I agree with most of what has been said up thread. You mentioned care home costs. If you have to pay then the average residential home costs £2,816 per month and for a nursing home £3,552 per month.
I cared for my husband for ten years. It was extremely hard work, but for me it was a labour of love. I can sympathise with you if you are in a loveless relationship. Was your husband always 'grumpy' or has his personality changed with his mobility difficulties? Is he also unhappy and resentful? Possibly he is in pain. I hope life improves for you both.

Zennomore Mon 05-Jul-21 09:35:57

Esspee

This is a warning to those in an unhappy relationship. Get out now.

Exactly this ⬆️

25Avalon Mon 05-Jul-21 09:40:22

River walk I am not for one minute suggesting that the poster should do more for her husband by cutting back on other commitments. She said it’s all getting a bit too much so I was thinking of ways of reducing the demands on her. Then perhaps she could have more me time.

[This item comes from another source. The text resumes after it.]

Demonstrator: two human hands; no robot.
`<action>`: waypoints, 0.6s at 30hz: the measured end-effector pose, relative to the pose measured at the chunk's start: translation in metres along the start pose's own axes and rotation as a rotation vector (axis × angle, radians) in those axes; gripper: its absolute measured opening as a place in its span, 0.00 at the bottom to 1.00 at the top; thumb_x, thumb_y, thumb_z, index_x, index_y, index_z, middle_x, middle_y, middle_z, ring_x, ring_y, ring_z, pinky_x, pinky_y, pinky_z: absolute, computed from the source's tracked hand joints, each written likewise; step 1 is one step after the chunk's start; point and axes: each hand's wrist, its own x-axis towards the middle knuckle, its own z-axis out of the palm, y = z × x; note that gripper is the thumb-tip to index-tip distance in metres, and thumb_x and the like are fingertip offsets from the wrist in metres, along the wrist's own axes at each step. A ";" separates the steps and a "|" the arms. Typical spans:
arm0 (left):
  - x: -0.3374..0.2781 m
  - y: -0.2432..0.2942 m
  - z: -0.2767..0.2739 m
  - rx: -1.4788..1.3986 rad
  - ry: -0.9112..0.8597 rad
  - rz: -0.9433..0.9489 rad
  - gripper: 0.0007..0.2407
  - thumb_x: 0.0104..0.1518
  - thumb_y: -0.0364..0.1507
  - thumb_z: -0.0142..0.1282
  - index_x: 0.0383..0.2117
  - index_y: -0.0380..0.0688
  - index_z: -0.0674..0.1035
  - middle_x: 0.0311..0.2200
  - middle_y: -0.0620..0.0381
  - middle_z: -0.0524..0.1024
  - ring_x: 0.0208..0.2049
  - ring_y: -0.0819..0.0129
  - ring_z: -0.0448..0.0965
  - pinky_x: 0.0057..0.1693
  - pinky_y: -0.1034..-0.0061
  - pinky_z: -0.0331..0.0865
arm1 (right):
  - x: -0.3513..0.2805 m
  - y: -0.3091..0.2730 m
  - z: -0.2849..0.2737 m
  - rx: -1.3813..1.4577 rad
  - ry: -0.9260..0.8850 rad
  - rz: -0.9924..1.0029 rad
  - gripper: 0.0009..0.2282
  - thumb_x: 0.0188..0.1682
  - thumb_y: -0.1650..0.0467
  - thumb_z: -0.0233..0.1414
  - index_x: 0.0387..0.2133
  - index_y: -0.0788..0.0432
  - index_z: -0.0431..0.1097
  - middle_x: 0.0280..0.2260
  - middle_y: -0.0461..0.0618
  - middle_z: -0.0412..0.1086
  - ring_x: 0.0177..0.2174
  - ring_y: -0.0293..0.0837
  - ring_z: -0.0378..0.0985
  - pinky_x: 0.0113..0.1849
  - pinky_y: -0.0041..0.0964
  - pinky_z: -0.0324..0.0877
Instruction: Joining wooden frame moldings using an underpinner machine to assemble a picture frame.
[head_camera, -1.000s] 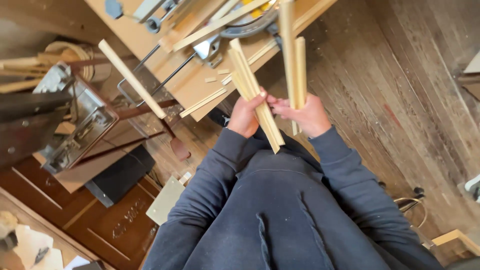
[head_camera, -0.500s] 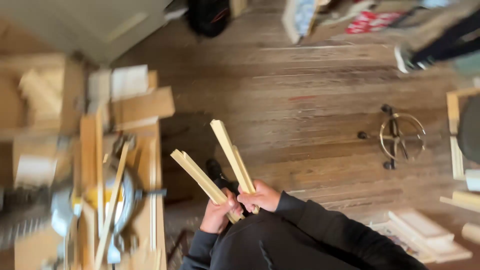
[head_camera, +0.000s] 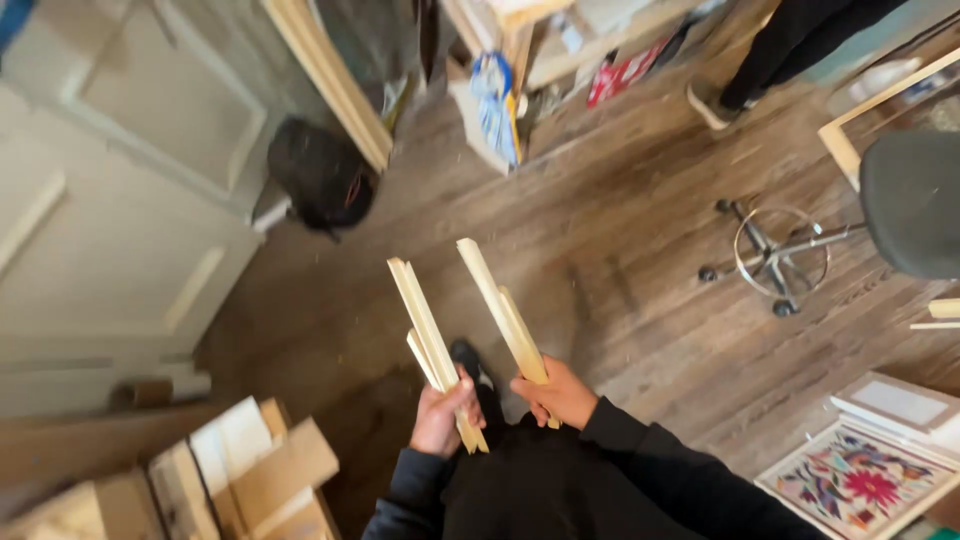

wildswan16 Mon 05-Jul-21 09:58:29

A while ago I knew someone who was in a similar position to yourself. They did not have the age gap, but any love and respect had left their marriage a long time ago.

She managed by changing their relationship "in her head". She was no longer his wife, but his nurse. He was no longer her husband but a patient under her care.

He remained ungrateful for her care, but she was able to give it in a generous way, with patience and understanding. Because she could then leave the room without resentment, exasperation or disappointment.

BlueBelle Mon 05-Jul-21 10:10:30

Espee Yes yes yes

Luckygirl Mon 05-Jul-21 10:39:28

nursing home £3,552 per month. - this is out of date by a long way. The nursing home that my OH went to in 2019 was about £5800+ per month. I am told the fees have since gone up from that.

midgey Mon 05-Jul-21 10:45:19

Perhaps if you could turn the conversation around, you need him to have a carer so that he is safe in case you are run over by a bus. It worked for my husband! He wasn’t happy at first but did accept it.

Germanshepherdsmum Mon 05-Jul-21 10:51:14

Even with careers/other help/fewer demands this miserable relationship isn’t going to improve. OP is still relatively young. In her position I’d extract myself from it and enjoy life. I don’t see any other way forward if she is to get some happiness out of life (though if they divorce she mightn’t come out of it with a lot of money given his situation and needs).